In practice that's not typically required because the EDR is usually loaded shortly after the OS is installed, and they're typically built with anti-tamper measures now. So we can mostly just assume that the EDR will be running when the malware is loaded. That allows us to do things like Kernel‑level monitoring for driver loads, module loads, and security‑relevant events (e.g., LSM/eBPF hooks on Linux, kernel callbacks/ETW on Windows).

By then layering on some behavioral analysis we can typically prevent the rootkit from installing at all, or at the very least get some logs and alerts sent before it can disable the EDR. It's also one reason these things don't just run in userland as you suggested above. They need kernel mode access to detect kernel mode malware, and they need low level IO access to independently verify that the OS is doing what it says it is when we call an API.

Your suggestion reminds me of the old 'chkrootkit' command on Linux. It's a great tool, if you don't already have a rootkit. In that case it just doesn't work. A modern EDR would have prevented the rootkit from installing an API hook in the first place (ideally).

> Only having some layer independently will help you in that case.
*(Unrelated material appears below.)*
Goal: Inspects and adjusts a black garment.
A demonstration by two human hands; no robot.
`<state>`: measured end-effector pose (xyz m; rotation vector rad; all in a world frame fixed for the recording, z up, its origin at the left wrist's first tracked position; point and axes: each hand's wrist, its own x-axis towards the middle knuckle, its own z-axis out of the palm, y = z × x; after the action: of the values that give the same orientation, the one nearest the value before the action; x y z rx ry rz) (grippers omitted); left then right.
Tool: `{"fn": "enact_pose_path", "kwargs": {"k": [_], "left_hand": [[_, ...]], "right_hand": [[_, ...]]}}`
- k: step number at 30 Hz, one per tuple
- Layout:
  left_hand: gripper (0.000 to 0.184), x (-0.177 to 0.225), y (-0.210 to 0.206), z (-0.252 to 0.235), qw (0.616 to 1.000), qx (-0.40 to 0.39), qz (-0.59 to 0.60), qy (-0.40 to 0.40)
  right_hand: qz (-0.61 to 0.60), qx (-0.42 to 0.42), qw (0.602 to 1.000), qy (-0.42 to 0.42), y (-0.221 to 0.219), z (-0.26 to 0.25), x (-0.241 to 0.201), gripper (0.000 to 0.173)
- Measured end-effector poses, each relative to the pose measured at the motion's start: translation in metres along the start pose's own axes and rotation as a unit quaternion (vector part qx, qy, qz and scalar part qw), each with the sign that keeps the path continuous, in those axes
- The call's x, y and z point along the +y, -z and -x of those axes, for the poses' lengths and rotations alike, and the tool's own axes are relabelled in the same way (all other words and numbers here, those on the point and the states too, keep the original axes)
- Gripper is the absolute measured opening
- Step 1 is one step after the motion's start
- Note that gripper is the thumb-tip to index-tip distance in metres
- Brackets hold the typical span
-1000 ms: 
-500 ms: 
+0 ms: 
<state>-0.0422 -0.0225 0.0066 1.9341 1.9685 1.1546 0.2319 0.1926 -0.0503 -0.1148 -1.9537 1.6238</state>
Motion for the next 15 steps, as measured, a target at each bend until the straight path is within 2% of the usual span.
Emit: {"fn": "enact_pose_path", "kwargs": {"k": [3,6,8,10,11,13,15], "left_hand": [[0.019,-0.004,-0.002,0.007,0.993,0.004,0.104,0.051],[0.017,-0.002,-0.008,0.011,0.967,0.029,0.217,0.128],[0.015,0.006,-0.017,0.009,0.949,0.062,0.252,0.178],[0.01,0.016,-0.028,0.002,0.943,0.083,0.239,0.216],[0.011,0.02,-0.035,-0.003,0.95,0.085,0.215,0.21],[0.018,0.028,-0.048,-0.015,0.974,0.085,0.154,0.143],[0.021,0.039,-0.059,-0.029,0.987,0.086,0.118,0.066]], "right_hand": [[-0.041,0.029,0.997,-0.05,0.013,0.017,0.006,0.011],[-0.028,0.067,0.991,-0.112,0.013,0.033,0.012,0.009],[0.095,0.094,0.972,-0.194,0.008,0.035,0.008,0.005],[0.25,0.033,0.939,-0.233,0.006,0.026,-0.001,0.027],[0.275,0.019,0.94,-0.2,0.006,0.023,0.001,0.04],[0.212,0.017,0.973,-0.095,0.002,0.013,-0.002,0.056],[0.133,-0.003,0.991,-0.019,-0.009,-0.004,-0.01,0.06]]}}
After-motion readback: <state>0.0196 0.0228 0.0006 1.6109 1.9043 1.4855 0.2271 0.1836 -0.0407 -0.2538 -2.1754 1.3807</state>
Sometimes it's more about detection, and sometimes it's more about prevention, but both are valuable. I would one day love to see a REAL solution, but for now I think EDR's are the least worst answer we have.

A better answer would be a modern OS built to avoid the weaknesses that make these bolt on afterthought solutions necessary, but neither Windows or Linux come anywhere close to being that. They both have too much history and have to preserve compatibility.


> A better answer would be a modern OS built to avoid the weaknesses that make these bolt on afterthought solutions necessary

That's basically my point. Plugging EDR into an OS, is getting you a different OS that contains a part of which you have only a binary blob, and which is changed by a third-party over the network. This means you need to be able to change parts of the OS over the network, which opens you to new attack surfaces and you now also have the possibility of incompatibilities between the core OS and your blob, since these are developed by different vendors.

When you have software, of which you have the source, you control the version, trust the vendor, run this in the kernel and still want to call that EDR, that is fine, but that doesn't seem to be what EDR companies like Crowdstrike are doing.

If all you do is use kernel hooks, than you are still trusting the kernel. If your low-level IO still queries things in the kernel, than you still trust the kernel. If low-level IO means below the kernel, than you are not modifying the OS, your "EDR" is the OS and you run another untrusted OS on top.


>> make everything executable immutable

> How though? Presumably you mean we should trust the OS to do that?

If you don't trust the layer controlling the hardware (aka. the OS) then you need to do that in hardware.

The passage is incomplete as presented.